USDJPY Daily Chart – 110226 – Intervention Warnings
US Jobs Report to Spotlight the Fed
While Prime Minister Takaichi’s fiscal spending plans and the BoJ’s policy outlook influence demand for the yen, US labor market data will be key for the US dollar.
On Wednesday, February 11, the delayed US jobs report will fuel speculation about an H1 2026 Fed rate cut. Economists expect average hourly earnings to rise 3.6% year-on-year (YoY) in January, down from 3.8% in December. Meanwhile, economists forecast unemployment to remain at 4.4%.
Softer wage growth could raise bets on an H1 2026 Fed rate cut, weighing on the US dollar. Typically, slower wage growth curbs consumer spending, dampening demand-driven inflation. Cooling inflationary signals would support a more dovish Fed rate path. Given these dynamics, an unexpected rise in unemployment would likely weigh more heavily on the US dollar.
Today’s data follows weaker-than-expected US JOLTs job openings and retail sales data. The numbers lifted bets on an H1 2026 Fed rate cut. According to the CME FedWatch Tool, the chances of a June Fed rate cut increased from 56% on February 3 to 75.2% on February 10.
Importantly, a more hawkish BoJ policy stance and a more dovish Fed rate path would indicate narrowing US-Japan rate differentials in favor of the yen.

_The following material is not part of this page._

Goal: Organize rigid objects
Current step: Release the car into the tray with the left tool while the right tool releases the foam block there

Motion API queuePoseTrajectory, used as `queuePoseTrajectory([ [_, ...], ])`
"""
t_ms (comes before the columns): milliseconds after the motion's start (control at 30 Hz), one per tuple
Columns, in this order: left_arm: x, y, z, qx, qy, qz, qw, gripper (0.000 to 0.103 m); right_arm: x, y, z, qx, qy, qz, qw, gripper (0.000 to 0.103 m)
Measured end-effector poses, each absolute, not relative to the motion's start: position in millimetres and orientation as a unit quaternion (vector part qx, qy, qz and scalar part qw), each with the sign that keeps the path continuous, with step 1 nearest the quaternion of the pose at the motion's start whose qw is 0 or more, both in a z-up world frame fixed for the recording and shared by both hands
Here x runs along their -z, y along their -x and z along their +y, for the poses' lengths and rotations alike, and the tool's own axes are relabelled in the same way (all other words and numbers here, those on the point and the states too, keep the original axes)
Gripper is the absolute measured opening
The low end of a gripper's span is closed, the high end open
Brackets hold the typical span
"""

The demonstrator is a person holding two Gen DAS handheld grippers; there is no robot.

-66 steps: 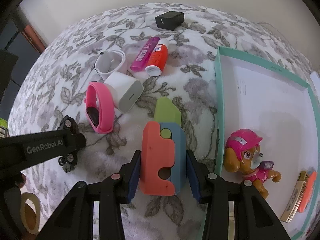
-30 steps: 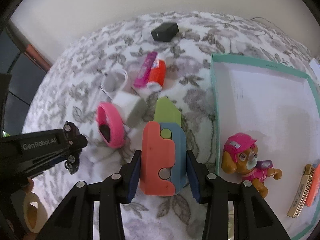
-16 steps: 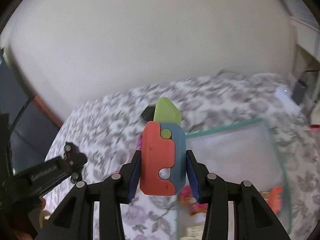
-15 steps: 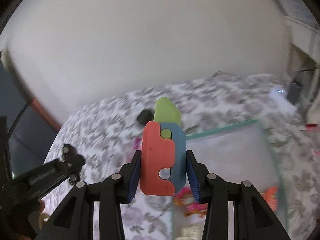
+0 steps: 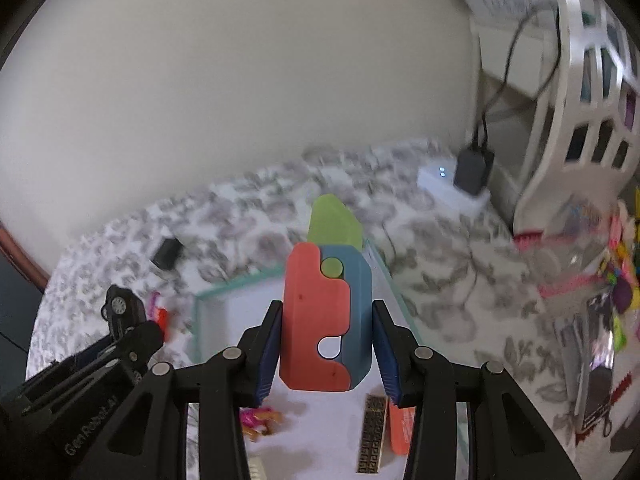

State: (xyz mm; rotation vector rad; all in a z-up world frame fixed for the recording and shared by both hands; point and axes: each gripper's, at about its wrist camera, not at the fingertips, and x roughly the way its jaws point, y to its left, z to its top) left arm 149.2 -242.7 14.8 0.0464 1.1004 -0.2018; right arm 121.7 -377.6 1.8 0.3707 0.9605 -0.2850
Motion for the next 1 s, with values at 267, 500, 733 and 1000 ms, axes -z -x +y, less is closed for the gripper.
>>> queuePoseTrajectory([
  [267, 43, -159, -255, 0.087, -0.02, 0.572, 0.815, 0.034, 56, -119, -387, 0.151, -0.186, 0.527, 0.815, 0.045],
  [500, 64, -160, -255, 0.087, -0.025, 0.59, 0.802, 0.034, 84, -117, -388, 0.147, -0.195, 0.554, 0.796, 0.045],
  [733, 73, -163, -254, 0.094, -0.018, 0.603, 0.792, 0.034, 94, -114, -389, 0.144, -0.208, 0.567, 0.784, 0.046],
  [1000, 66, -163, -254, 0.107, -0.01, 0.601, 0.792, 0.04, 91, -118, -386, 0.143, -0.202, 0.573, 0.781, 0.046],
])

Narrowing rate differentials would be bearish for USD/JPY.
Technical Outlook: Key Levels to Watch
For USD/JPY price trends, traders should track technical indicators, incoming economic data, government fiscal policies, and central bank chatter.
On the daily chart, USD/JPY trades below its 50-day Exponential Moving Average (EMA), but holds above the 200-day EMA. The EMA positions signal a bearish near-term but bullish longer-term bias. Favorable yen fundamentals align with the short-term technicals, supporting a bearish medium-term outlook.
A break below the 200-day EMA would signal a bearish trend reversal, bringing the 150 support level into play. If breached, 145 would be the next key support level.
Notably, a sustained fall through the EMAs would reinforce the negative medium- to longer-term price outlook.